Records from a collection
________________________________________
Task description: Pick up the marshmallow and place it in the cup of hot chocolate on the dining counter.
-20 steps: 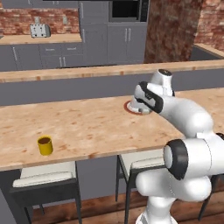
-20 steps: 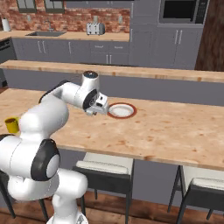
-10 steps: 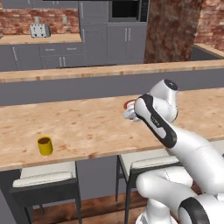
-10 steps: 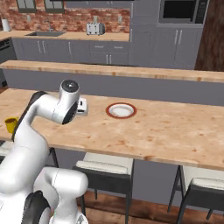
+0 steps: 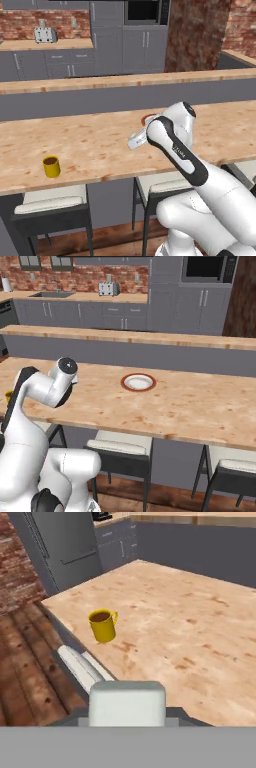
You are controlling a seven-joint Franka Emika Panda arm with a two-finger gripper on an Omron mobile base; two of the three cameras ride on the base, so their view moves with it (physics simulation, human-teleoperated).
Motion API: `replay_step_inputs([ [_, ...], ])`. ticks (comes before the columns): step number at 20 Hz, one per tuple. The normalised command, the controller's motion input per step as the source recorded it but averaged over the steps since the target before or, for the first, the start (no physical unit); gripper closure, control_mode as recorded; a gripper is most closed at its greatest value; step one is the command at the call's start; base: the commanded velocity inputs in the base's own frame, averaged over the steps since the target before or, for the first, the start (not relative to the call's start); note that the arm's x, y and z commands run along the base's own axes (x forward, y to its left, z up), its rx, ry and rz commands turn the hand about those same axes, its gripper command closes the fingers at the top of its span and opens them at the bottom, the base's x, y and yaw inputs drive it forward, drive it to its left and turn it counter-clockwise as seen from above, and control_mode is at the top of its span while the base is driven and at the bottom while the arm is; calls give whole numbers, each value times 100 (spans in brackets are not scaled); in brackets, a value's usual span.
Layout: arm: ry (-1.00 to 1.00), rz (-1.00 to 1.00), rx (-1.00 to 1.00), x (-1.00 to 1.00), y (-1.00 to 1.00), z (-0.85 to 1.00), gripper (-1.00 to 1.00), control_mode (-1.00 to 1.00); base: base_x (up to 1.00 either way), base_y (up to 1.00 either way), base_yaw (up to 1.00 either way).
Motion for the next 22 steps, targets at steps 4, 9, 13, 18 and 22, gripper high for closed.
replay_step_inputs([
  [4, -7, 54, 0, 0, 53, 25, 100, -100, 0, 0, 0],
  [9, -11, 60, 2, -2, 41, 6, 100, -100, 0, 0, 0],
  [13, -28, 49, 14, -10, 37, 0, 100, -100, 0, 0, 0],
  [18, -5, 37, 29, 0, 38, 0, 100, -100, 0, 0, 0],
  [22, -1, 26, 26, 0, 8, 0, 100, -100, 0, 0, 0],
])
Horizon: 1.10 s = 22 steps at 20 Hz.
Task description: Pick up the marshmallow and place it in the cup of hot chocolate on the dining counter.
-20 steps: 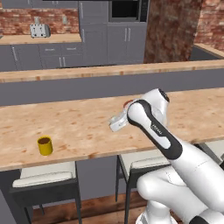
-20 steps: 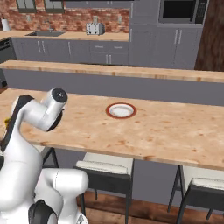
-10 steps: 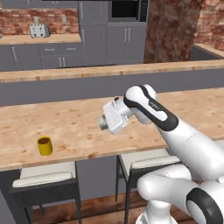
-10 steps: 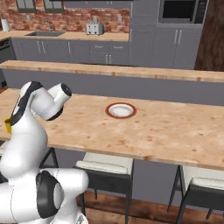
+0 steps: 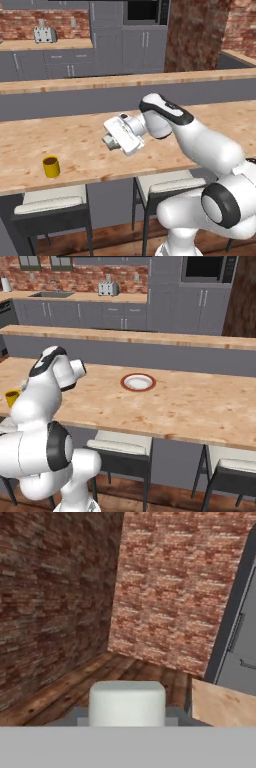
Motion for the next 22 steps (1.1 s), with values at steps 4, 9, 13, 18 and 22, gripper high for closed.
replay_step_inputs([
  [4, 2, 11, 4, 0, 53, 0, 100, -100, 0, 0, 0],
  [9, 3, 6, 0, 0, 60, 0, 100, -100, 0, 0, 0],
  [13, 9, 8, 0, 0, 43, 0, 100, -100, 0, 0, 0],
  [18, 14, 4, 5, 0, 41, -1, 100, -100, 0, 0, 0],
  [22, 6, 0, 1, 0, 39, -7, 100, -100, 0, 0, 0],
])
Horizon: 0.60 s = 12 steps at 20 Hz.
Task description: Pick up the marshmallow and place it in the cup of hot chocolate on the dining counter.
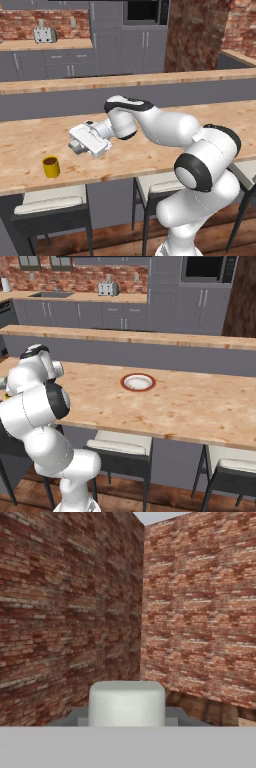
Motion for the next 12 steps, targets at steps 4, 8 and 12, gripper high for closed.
replay_step_inputs([
  [4, 7, 0, 0, 0, 21, -19, 100, -100, 0, 0, 0],
  [8, 8, 0, 0, 0, 24, -31, 100, -100, 0, 0, 0],
  [12, 16, 0, 0, 11, 10, -21, 100, -100, 0, 0, 0],
])
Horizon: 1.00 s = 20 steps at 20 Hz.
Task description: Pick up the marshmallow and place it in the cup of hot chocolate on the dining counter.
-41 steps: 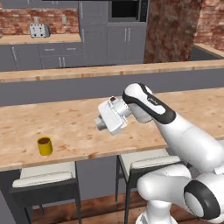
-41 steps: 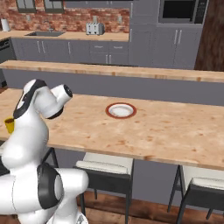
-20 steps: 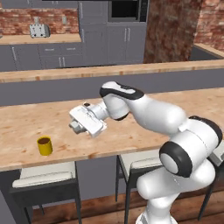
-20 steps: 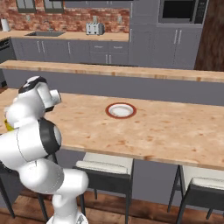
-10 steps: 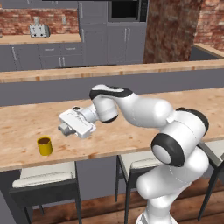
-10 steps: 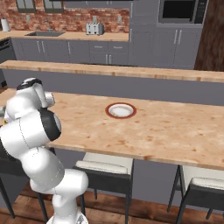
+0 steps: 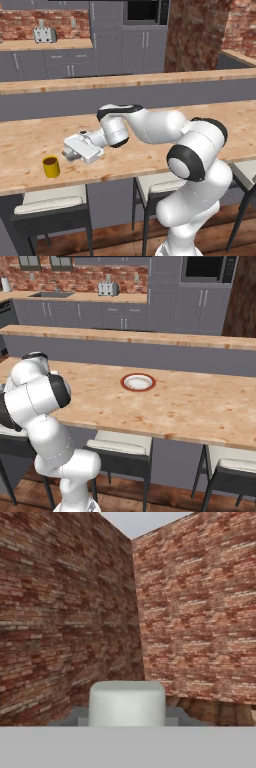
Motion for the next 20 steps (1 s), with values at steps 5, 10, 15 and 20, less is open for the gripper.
replay_step_inputs([
  [5, 9, 0, 0, 12, 8, -20, 100, -100, 0, 0, 0],
  [10, 5, 0, 0, 10, 12, -7, 100, -100, 0, 0, 0],
  [15, 3, 0, 0, 7, 24, 0, 100, -100, 0, 0, 0],
  [20, 4, 0, 0, 6, 14, -4, 100, -100, 0, 0, 0],
])
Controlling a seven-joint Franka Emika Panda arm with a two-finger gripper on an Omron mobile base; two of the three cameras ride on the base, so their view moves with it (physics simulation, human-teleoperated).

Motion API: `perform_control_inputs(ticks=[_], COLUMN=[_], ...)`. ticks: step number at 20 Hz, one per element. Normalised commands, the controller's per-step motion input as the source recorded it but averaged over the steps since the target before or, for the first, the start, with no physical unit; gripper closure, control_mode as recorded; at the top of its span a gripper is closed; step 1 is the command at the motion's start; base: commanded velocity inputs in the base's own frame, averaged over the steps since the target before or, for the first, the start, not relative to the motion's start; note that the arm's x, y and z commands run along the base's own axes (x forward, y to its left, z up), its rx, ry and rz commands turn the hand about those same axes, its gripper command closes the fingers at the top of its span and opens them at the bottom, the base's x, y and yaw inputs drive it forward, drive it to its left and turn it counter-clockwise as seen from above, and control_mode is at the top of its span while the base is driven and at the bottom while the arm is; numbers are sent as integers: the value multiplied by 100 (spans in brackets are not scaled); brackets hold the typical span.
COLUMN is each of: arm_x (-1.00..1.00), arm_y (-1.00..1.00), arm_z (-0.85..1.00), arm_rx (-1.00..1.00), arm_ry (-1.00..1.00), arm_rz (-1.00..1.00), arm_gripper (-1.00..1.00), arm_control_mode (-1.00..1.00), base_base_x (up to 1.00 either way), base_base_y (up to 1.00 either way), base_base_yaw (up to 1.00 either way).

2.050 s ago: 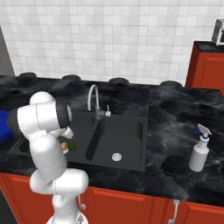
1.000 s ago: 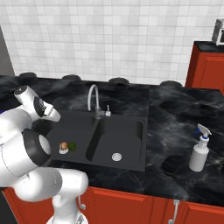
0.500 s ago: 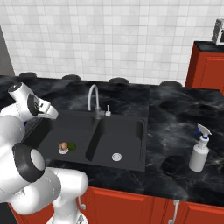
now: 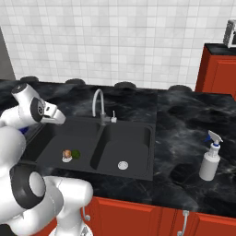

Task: Pick up all produce items and place them in the sink. Turn on the sink faucet to wash them. Then turn the sink off and put them in the tray.

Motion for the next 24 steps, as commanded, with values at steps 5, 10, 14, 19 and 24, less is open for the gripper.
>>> perform_control_inputs(ticks=[5, 10, 14, 19, 24], arm_x=[-39, -37, -34, -32, -25], arm_y=[-35, -40, -43, -47, -46], arm_z=[0, 0, 0, 0, 0], arm_rx=[0, 0, 1, 2, 3], arm_ry=[0, 0, 0, 0, 0], arm_rz=[2, 3, 3, 4, 5], arm_gripper=[-100, -100, -100, -100, -100], arm_control_mode=[-100, -100, -100, -100, -100], base_base_x=[0, 0, 0, 0, 0], base_base_y=[0, 0, 0, 0, 0], base_base_yaw=[0, 0, 0, 0, 0])
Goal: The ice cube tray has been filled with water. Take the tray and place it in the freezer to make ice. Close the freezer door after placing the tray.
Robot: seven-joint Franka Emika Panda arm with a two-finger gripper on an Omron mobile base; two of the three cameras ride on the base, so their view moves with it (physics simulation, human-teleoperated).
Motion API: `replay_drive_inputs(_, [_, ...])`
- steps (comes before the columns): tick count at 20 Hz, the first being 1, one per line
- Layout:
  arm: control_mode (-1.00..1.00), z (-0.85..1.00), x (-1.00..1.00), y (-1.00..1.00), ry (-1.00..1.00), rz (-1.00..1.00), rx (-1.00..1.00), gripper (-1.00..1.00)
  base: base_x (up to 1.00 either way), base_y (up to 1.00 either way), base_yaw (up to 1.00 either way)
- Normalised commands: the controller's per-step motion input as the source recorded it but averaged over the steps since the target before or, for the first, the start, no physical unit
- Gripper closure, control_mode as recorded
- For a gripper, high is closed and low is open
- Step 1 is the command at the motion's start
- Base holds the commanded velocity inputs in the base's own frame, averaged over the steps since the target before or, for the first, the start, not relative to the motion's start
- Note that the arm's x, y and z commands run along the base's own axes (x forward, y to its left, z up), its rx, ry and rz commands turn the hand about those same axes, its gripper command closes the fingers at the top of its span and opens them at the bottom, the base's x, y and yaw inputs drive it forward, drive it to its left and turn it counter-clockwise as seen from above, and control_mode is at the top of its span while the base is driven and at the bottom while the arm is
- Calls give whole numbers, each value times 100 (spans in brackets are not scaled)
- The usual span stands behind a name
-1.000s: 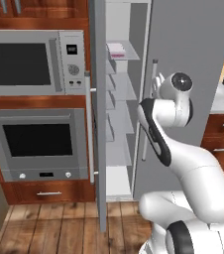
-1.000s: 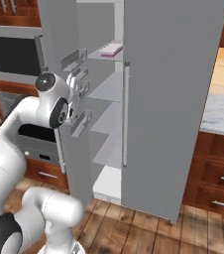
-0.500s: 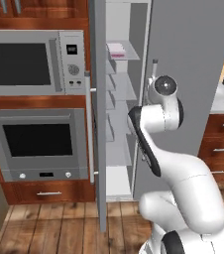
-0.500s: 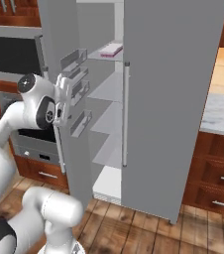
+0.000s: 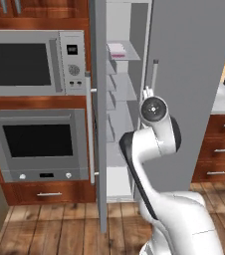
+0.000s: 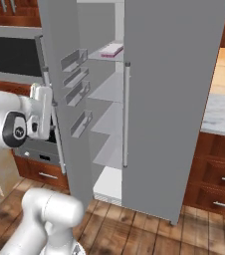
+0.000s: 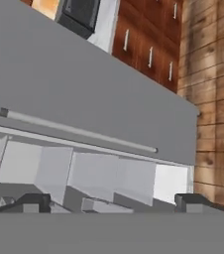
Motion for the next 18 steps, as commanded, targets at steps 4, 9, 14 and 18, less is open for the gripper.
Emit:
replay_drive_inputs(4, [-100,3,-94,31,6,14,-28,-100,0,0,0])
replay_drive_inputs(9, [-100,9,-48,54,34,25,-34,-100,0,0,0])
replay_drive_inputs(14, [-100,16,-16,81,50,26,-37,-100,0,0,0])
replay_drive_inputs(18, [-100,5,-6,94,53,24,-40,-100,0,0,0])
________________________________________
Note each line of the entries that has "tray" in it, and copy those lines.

▶ **Solution**
Task: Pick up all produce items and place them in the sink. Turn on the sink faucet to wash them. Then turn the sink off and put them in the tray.
Goal: The ice cube tray has been filled with water. Take the tray and place it in the freezer to make ice. Close the freezer door after placing the tray.

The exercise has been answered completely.